You have no idea how much I love your recaps!! They're so funny!

Anonymous said...

nicely done :)
p.s. i missed the intro to the lauren/neil and was like 'wait are they doing hip hop?' for a sec. nevertheless, that routine was superawesome.

Beckylooo said...

Wowzas! Hilarity ensues. Thanks for your unique perspective. And I mean unique in a totally front handed way.

Question though, did I have a brain tumor for breakfast? I don't remember season one voting being any different. Audience chooses bottom three, judges eliminate. Isn't that how Blake made it as far as he did? I also don't remember them switching partners each week after the top ten. Is this a new development? Someone, please, beer me knowledge.

Beckylooo said...

All right. I've now read all your So You Think You Can Dance Dance Revolution posts and a couple of your Friday Night Lights posts and while I know you not, I feel as though we share a brain between us.

That is all.

Leee said...

Dearest beckylooo, gird yourself for a beering: In the first season, the judges chose three couples as the worst of the week, and those six dancers went into an individual dance-off voted on by the viewers. Blake made it as far as he did because judges protected him until audiences could vote for all dancers. Jamile made it as far as he did despite hitting the bottom 2/3 three times -- audiences kept saving him.
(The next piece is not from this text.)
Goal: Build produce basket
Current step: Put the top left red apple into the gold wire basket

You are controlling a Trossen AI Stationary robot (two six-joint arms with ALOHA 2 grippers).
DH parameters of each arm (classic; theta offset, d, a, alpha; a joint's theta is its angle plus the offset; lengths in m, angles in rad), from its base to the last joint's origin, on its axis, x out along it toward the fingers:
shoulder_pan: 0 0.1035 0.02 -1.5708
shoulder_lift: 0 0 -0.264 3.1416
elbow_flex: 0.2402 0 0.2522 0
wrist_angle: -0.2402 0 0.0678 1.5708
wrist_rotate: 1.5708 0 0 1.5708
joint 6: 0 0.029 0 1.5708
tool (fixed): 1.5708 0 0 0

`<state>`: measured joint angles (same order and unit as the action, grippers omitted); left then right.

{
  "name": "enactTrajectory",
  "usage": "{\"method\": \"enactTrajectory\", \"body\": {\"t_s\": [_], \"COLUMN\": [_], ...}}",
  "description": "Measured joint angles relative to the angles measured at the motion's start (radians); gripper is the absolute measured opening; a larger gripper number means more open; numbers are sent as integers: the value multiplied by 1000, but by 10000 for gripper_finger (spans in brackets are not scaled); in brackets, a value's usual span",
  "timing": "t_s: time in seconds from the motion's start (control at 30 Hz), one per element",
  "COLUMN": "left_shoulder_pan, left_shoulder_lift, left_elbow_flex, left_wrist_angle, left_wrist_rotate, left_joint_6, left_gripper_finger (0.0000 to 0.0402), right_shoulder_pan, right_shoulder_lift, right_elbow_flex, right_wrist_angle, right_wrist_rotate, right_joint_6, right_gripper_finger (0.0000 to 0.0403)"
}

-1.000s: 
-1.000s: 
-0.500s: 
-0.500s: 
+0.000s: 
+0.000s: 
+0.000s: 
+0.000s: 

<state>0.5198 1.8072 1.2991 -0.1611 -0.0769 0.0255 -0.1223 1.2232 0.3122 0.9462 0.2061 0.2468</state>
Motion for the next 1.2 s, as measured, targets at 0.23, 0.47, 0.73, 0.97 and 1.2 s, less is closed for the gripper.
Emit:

As for our putative brainshare, the only thing that keeps you from being revealed as one of my sockpuppets is that you haven't announced your crush on Sara yet.

Beckylooo said...

Ah yes! It all comes rushing back to me... And I can't say which elimination method I prefer. They both have merit.

As far as Sara is concerned, sadly, this is where you and I part company. I do find her an adorable little button but not so much in the crush department. I am, however, quite vocal about my crush on Connie Britton.